TASK GOAL: Scan the data below for lines holding the word "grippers", and copy each line found.

DATA BELOW:
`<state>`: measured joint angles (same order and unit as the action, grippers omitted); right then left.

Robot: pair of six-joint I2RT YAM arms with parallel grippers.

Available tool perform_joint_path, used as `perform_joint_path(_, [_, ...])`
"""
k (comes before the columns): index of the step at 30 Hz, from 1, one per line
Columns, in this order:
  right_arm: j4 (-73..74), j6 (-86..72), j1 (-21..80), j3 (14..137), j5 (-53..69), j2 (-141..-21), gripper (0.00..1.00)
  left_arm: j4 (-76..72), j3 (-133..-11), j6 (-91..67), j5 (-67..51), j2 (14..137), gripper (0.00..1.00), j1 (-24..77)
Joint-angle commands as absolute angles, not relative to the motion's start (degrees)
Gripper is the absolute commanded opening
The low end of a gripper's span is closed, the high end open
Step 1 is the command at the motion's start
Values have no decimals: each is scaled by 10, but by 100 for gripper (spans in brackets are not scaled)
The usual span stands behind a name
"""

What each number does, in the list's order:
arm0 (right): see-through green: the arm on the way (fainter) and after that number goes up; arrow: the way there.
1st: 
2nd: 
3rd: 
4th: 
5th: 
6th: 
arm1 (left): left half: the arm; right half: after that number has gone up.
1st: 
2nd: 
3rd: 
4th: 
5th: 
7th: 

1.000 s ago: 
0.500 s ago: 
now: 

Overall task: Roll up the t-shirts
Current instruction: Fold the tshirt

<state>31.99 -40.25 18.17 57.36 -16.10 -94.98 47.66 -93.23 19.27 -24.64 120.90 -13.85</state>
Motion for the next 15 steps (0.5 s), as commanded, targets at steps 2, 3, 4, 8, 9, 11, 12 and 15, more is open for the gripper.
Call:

REPLY TO THE EXERCISE:
`<state>`: measured joint angles (same order and unit as the action, grippers omitted); right then left.
Robot: pair of six-joint I2RT YAM arms with parallel grippers.

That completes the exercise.